- EXERCISE DESCRIPTION: The answer is to be the full listing, unchanged in every line.

- RAW DATA:
=====

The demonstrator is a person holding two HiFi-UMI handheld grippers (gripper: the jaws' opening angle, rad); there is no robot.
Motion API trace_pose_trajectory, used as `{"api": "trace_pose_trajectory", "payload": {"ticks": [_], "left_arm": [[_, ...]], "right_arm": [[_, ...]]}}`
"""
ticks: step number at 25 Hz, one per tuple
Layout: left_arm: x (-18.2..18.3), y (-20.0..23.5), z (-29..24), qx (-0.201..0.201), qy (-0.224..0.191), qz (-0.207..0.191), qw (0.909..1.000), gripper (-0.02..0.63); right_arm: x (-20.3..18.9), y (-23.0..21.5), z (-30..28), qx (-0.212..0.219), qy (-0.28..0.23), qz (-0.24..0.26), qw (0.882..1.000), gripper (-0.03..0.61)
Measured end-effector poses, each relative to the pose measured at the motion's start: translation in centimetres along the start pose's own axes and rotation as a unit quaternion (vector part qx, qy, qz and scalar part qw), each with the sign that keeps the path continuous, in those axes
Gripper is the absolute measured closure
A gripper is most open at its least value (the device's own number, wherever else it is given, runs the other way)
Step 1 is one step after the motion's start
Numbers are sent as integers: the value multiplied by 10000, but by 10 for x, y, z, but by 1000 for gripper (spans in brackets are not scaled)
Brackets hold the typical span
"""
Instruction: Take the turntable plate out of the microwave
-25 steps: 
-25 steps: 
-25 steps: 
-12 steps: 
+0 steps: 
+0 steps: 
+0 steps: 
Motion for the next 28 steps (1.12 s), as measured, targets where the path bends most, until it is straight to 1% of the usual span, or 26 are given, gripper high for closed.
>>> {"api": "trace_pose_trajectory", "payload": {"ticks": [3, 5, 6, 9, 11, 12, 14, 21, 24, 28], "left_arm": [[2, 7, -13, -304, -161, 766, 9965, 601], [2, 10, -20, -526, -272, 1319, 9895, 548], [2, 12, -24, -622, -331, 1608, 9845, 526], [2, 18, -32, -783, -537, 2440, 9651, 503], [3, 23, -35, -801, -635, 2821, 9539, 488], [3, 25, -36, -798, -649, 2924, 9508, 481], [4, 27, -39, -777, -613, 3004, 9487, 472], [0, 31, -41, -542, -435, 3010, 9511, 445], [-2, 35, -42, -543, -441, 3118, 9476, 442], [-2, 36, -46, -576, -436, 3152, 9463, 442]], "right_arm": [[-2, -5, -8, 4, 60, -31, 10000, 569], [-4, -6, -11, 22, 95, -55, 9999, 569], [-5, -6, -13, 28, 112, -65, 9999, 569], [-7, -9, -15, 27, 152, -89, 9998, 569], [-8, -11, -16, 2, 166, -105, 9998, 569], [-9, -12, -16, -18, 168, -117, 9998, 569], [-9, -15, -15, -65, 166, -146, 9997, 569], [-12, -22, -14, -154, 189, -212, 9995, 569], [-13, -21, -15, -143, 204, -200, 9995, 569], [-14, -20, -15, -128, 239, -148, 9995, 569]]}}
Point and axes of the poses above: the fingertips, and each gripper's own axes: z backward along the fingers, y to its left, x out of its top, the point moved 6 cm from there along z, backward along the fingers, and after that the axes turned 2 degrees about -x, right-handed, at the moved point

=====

- EXERCISE RESULT:
The demonstrator is a person holding two HiFi-UMI handheld grippers (gripper: the jaws' opening angle, rad); there is no robot.
Motion API trace_pose_trajectory, used as `{"api": "trace_pose_trajectory", "payload": {"ticks": [_], "left_arm": [[_, ...]], "right_arm": [[_, ...]]}}`
"""
ticks: step number at 25 Hz, one per tuple
Layout: left_arm: x (-18.2..18.3), y (-20.0..23.5), z (-29..24), qx (-0.201..0.201), qy (-0.224..0.191), qz (-0.207..0.191), qw (0.909..1.000), gripper (-0.02..0.63); right_arm: x (-20.3..18.9), y (-23.0..21.5), z (-30..28), qx (-0.212..0.219), qy (-0.28..0.23), qz (-0.24..0.26), qw (0.882..1.000), gripper (-0.03..0.61)
Measured end-effector poses, each relative to the pose measured at the motion's start: translation in centimetres along the start pose's own axes and rotation as a unit quaternion (vector part qx, qy, qz and scalar part qw), each with the sign that keeps the path continuous, in those axes
Gripper is the absolute measured closure
A gripper is most open at its least value (the device's own number, wherever else it is given, runs the other way)
Step 1 is one step after the motion's start
Numbers are sent as integers: the value multiplied by 10000, but by 10 for x, y, z, but by 1000 for gripper (spans in brackets are not scaled)
Brackets hold the typical span
"""
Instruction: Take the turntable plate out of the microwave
-25 steps: 
-25 steps: 
-25 steps: 
-12 steps: 
+0 steps: 
+0 steps: 
+0 steps: 
Motion for the next 28 steps (1.12 s), as measured, targets where the path bends most, until it is straight to 1% of the usual span, or 26 are given, gripper high for closed.
>>> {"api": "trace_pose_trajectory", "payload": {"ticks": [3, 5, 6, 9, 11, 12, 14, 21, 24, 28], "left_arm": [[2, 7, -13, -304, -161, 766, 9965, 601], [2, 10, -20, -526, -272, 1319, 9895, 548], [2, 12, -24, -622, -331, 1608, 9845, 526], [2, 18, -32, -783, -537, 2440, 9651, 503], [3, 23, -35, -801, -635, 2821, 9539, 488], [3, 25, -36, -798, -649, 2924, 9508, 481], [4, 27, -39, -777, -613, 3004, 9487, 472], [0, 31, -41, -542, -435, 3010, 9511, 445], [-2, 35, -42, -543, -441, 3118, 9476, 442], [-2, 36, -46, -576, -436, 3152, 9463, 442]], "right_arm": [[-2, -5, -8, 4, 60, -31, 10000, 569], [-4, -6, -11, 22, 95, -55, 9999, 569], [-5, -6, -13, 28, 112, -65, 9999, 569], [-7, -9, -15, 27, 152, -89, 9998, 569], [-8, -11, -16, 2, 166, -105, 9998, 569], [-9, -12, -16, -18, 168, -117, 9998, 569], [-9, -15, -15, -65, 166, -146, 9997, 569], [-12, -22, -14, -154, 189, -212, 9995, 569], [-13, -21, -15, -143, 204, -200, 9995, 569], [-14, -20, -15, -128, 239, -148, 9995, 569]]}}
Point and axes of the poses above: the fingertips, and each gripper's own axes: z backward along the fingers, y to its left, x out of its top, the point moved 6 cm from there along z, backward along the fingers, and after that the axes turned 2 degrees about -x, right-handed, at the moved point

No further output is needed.